On the other hand, since the subcarrier generator 7 is configured to generate a subcarrier whose phase matches the average phase of the color burst signal whose phase is inverted every 1H, the B-Y demodulator 5 and the R-Y demodulator 6
The detection subcarriers supplied to the respective detection subcarriers are obtained by rotating the detection subcarriers by θ/2 when the signal delay time of the variable delay circuit 11 is zero. Therefore, the demodulation axes at this time are the B-Y axis and the R
The (B-Y)' and (R-Y)' axes are obtained by rotating the -Y axis by θ/2. These (B-Y)′ axes,
The polar coordinates of the vectors A _N+1 and A′ _N along the (RY)′ axis are (γ, φ−θ/2) and (γ, −(φ−θ/2), respectively.
). Therefore, the same color as when the phase of the carrier color signal is rotated by -θ/2 will be reproduced, and the hue of the obtained color will change according to the command.

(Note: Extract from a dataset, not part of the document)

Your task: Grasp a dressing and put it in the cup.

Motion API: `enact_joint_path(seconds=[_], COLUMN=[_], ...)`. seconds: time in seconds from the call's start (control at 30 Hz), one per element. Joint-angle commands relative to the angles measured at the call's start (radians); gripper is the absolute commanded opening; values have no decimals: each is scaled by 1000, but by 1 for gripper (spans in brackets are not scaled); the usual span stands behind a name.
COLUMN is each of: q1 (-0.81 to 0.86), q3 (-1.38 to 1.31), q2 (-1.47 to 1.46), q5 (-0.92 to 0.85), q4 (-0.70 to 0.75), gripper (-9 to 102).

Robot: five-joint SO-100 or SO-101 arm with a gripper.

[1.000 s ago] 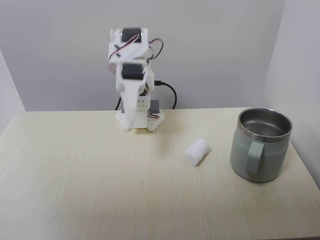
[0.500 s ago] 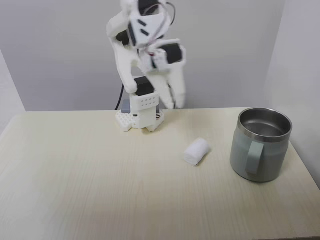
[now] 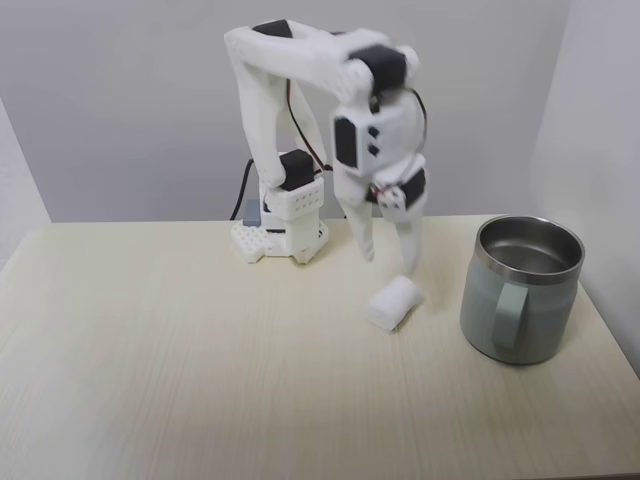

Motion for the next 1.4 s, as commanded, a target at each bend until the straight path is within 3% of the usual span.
enact_joint_path(seconds=[0.0, 0.5, 0.63, 0.73, 0.87, 1.03, 1.17, 1.37], q1=[-9, -94, -101, -106, -106, -106, -104, -75], q3=[-41, -210, -210, -210, -210, -216, -183, -26], q2=[44, 258, 278, 278, 278, 250, 176, -9], q5=[-15, -69, -75, -71, -63, -60, -63, -100], q4=[-64, -314, -321, -325, -328, -331, -262, -31], gripper=[20, 23, 24, 18, 0, 0, 0, 0])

In the above embodiment, the variable delay circuit 11 is
Although the variable delay circuit 11 is connected as a circuit after the 1H delay circuit 1, the variable delay circuit 11 may be connected as a circuit before the 1H delay circuit 1. Further, the signal delay time by the 1H delay circuit 1 and the variable delay circuit 11 may be any time before or after 1H as long as the phase relationship shown in FIG. 6 is obtained.

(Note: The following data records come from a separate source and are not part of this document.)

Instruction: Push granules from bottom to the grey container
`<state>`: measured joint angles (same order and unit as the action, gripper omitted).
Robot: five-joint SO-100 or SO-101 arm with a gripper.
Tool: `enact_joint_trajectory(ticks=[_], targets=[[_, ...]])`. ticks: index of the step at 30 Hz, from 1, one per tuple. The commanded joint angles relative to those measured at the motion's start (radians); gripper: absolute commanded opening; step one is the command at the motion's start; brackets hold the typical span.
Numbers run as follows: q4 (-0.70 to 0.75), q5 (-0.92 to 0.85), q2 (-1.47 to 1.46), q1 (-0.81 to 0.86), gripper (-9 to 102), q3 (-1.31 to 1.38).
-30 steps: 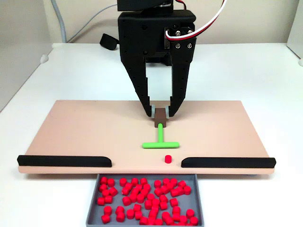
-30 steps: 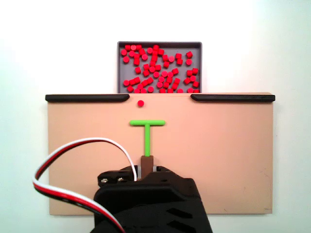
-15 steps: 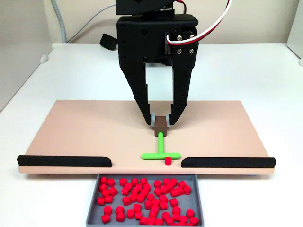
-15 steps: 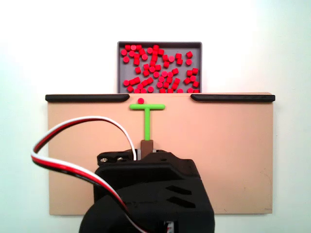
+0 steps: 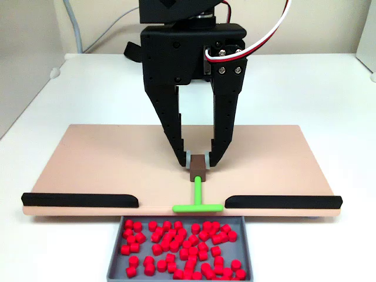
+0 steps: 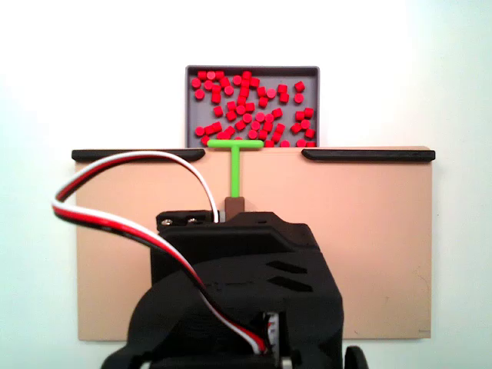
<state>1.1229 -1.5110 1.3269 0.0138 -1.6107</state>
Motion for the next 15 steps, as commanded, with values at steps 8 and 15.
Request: enact_joint_trajectory(ticks=[8,15], targets=[[0.075,-0.003,-0.006,0.015,0,0.149],[0.186,-0.009,0.072,0.018,0,0.204]])
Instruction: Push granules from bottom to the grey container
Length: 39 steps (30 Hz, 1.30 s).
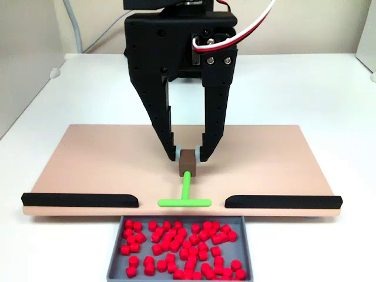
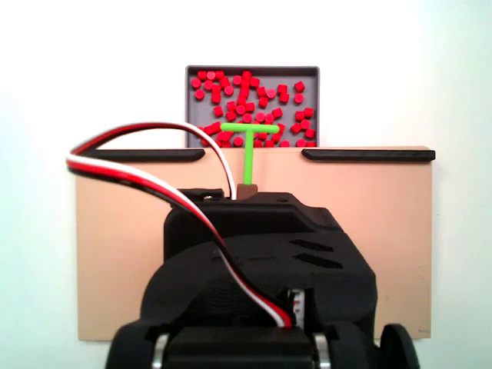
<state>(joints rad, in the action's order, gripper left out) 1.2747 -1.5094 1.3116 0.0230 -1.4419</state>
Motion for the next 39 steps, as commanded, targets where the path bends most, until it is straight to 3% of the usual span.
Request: enact_joint_trajectory(ticks=[1,7,20,39], targets=[[0.049,-0.011,0.106,0.009,0,0.035],[0.137,-0.018,0.230,0.008,0,-0.014],[0.137,-0.055,0.538,0.029,0,-0.345],[0.138,-0.012,0.641,0.017,0,-0.466]])
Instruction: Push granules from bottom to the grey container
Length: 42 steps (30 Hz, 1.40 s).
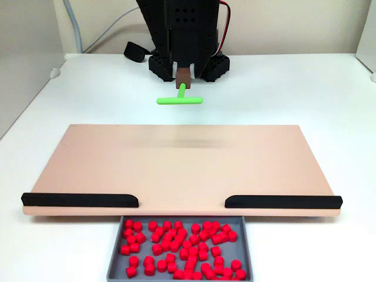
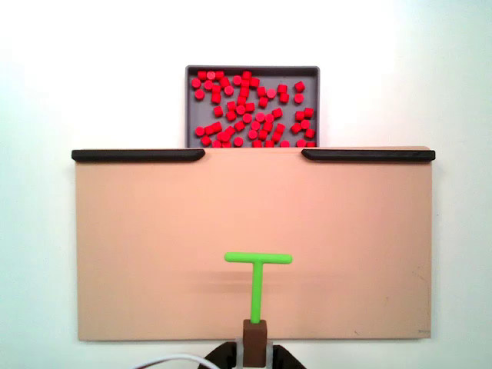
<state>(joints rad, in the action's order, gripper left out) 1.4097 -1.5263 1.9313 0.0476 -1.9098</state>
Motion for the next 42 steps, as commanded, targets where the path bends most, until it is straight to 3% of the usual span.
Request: enact_joint_trajectory(ticks=[1,42], targets=[[0.003,-0.002,0.018,-0.008,0,0.002],[-0.002,-0.043,0.025,-0.012,0,0.003]])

Effects of the Invention As detailed above, the color demodulation circuit of the video reproducing apparatus according to the present invention includes variable delay means for delaying the output of the signal delay means for delaying the carrier color signal and the color burst signal by a time corresponding to a command. With this configuration, the phase of the carrier color signal can be rotated according to a command with a simple configuration, and the hue can be changed according to the user's preference.

[Brief explanation of the drawing]

FIG. 1 is a block diagram showing an embodiment of the present invention, FIG. 2 is a vector diagram showing signals of each part in the circuit of FIG. 1, and FIG. 3 is a block diagram showing a conventional color demodulation circuit. FIG. 4 is a vector diagram showing input PAL carrier color signals and color burst signals;
FIG. 5 is a vector diagram showing the carrier color signal and color burst signal delayed by the 1H delay circuit 1, and FIG. 6 is a vector diagram showing the signals of each part of the circuit of FIG. 1. Explanation of symbols of main parts, 1...1H delay circuit, 2
...addition circuit, 3..subtraction circuit, 11..variable delay circuit.

Claims (1)

[Claims] 1. In a video reproducing device that reproduces video using a PAL color video signal in which one of the orthogonal modulation components of the carrier color signal and the color burst signal is phase-inverted every horizontal scanning period, the carrier color signal and the color burst signal are A signal delaying means for delaying a predetermined time, a first signal synthesizing means for adding and synthesizing the input and output of the signal delaying means, and a second signal synthesizing means for synthesizing a signal according to the difference between the input and output of the signal delaying means. and a color demodulation circuit configured to demodulate two color difference signals included in each of the outputs of the first and second signal synthesis means, the color demodulation circuit comprising: A color demodulation circuit for a video reproducing device, characterized in that it is equipped with variable delay means for delaying by time.